Если в «Черной книге» каркас только намечается, прячась за слишком явную хаотичность этого романа, то структурность «Квартета» заявлена чуть ли не с самого начала — в наделавшем столько шума авторском предисловии к «Бальтазару». Помните? «Современная литература не предлагает нам какого-либо Единства, так что я обратился к науке и попытаюсь завершить мой четырехпалубный роман, основав его форму на принципе относительности. <…> Итак, первые три части должны быть развернуты пространственно <…> и не связаны формой сериала. Они соединены друг с другом внахлест, переплетены в чисто пространственном отношении. Время остановлено. Только четвертая часть, знаменующая собой время, и станет истинным продолжением. Субъектно-объектные отношения столь важны в теории относительности, что я попытался провести роман как через субъективный, так и через объективный модусы. Третья часть, „Маунтолив“, — это откровенно натуралистический роман, в котором рассказчик „Жюстин“ и „Бальтазара“ становится объектом, т. е. персонажем. <…> Эти соображения звучат, быть может, нескромно или даже помпезно.
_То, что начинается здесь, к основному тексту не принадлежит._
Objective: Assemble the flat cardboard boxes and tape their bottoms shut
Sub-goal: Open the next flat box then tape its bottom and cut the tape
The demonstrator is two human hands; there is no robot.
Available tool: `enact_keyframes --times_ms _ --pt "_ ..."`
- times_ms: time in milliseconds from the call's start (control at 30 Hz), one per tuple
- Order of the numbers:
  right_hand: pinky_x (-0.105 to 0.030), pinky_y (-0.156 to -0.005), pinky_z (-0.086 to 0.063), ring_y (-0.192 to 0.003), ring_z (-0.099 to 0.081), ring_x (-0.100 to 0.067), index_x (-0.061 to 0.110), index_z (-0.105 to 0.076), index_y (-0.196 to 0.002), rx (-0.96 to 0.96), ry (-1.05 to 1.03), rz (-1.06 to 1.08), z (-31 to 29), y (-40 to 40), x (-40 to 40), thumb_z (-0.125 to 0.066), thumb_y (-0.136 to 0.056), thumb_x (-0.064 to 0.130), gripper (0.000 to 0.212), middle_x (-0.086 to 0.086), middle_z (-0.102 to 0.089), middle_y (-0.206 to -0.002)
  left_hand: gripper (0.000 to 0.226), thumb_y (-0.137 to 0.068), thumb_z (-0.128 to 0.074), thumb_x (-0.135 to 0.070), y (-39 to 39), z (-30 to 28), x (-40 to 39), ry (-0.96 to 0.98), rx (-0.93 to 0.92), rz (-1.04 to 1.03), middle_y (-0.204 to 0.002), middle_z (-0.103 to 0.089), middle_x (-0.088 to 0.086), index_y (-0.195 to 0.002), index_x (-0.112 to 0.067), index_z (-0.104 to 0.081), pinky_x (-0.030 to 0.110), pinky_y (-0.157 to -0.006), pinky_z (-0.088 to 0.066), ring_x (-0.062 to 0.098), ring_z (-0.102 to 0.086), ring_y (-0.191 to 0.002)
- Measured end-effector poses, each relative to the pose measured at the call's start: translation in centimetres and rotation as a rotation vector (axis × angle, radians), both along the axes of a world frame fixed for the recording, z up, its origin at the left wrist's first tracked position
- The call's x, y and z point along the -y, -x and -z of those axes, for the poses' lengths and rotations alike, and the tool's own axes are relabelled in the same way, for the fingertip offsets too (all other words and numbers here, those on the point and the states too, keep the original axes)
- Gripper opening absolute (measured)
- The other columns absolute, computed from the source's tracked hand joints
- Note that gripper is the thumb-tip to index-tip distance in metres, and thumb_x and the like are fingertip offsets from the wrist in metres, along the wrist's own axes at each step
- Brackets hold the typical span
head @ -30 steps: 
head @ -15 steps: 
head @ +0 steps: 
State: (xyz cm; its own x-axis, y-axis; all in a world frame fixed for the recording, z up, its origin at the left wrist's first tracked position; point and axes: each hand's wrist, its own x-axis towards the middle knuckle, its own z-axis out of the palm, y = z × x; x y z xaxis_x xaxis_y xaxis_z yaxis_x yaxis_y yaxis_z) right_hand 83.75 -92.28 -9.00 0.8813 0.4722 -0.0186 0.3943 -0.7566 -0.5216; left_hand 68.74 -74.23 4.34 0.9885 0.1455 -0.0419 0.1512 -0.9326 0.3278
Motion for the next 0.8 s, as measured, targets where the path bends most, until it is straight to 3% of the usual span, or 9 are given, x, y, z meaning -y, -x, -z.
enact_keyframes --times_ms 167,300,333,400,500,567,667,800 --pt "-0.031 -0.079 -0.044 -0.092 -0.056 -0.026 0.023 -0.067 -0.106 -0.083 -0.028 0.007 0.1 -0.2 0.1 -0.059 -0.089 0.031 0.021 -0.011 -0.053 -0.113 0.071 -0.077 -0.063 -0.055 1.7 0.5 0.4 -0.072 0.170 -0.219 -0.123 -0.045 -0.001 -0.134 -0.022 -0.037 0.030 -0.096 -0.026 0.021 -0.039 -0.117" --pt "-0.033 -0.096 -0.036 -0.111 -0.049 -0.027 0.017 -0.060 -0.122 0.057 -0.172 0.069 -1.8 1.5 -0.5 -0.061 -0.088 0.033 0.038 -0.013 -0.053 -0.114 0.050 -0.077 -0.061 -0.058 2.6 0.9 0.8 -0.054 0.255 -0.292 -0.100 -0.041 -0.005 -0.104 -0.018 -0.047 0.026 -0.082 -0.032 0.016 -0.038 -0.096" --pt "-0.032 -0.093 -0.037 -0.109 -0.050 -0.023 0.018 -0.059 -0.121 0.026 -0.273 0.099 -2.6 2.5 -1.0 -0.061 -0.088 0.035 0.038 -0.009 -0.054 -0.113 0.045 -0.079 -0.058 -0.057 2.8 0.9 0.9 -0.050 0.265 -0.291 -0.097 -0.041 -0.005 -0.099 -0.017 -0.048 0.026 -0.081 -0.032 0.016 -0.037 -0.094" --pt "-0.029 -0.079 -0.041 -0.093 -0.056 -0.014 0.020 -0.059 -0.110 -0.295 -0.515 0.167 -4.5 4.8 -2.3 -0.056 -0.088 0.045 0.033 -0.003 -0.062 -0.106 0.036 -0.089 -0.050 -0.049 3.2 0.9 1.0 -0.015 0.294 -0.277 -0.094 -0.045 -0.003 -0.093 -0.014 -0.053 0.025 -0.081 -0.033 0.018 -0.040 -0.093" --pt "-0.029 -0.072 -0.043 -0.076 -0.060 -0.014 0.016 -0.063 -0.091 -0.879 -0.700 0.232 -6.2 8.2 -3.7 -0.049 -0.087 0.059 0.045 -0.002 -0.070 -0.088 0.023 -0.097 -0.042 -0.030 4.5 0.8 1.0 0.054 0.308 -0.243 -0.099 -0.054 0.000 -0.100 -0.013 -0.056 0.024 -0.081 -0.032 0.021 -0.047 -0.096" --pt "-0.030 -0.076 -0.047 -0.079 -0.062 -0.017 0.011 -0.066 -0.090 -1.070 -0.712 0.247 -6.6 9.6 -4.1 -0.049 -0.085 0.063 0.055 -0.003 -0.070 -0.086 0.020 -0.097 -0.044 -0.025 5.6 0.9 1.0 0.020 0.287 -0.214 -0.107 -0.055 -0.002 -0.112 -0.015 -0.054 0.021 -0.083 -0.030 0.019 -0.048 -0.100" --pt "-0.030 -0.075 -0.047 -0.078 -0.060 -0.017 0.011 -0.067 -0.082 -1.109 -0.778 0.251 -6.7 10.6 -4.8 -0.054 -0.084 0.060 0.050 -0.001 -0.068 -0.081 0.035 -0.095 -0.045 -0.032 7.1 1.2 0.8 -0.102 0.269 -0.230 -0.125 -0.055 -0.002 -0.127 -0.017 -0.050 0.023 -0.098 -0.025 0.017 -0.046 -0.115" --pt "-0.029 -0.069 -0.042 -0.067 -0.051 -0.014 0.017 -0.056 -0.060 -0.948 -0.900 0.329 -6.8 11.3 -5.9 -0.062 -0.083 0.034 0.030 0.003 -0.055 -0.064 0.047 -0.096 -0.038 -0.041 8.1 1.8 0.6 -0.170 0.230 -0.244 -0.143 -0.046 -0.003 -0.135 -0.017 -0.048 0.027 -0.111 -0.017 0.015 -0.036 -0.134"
Но, пожалуй, стоит поэкспериментировать, чтобы посмотреть, не сможем ли мы открыть какую-нибудь морфологическую форму, которую можно было бы приблизительно назвать „классической“ — для нашего времени».
Заявление, для Даррелла чрезвычайно характерное. Расценивать его как чистой воды издевательство над читателем («морфологическая форма») никак нельзя, ибо и в самом деле четыре романа «Квартета» с готовностью встраиваются в предложенную «естественнонаучную» схему. Но доверять этой «бумажной конструкции», как сам автор окрестил ее в одном из интервью, значит заранее отказаться от всяких попыток приблизиться к пониманию истинного смысла тетралогии. От авторов «конструктивной» прозы двадцатых годов (а через их голову — напрямую от романтиков) Даррелл унаследовал ироническое отношение к любой рациональной схеме, к любой изначальной заданности. Структура, рациональный каркас в конструктивистском романе образца двадцатых годов были необходимы, иначе до предела насыщенный энергией разнородный и разнокалиберный материал просто рассыплется на самостоятельные внутри себя завершенные отрывки. Более того, она постоянно демонстрируется, навязывается читателю, но именно эту структуру читатель и должен ломать, ибо она лишь посылка для полемики, полем которой служит весь текст. Конструктивизм дал обильные всходы в 20-е годы, когда за общей тягой к машинности, массовости и статистичности простительно было не разглядеть изначально присущей ему ироничности, прямо восходящей к романтической ломке всех и всяческих схем (которыми, однако, романтики тоже оперировали при необходимости весьма умело, но именно — оперировали). Конструктивизм «постмодернистской» эпохи стал куда более ироничным и куда менее схематичным.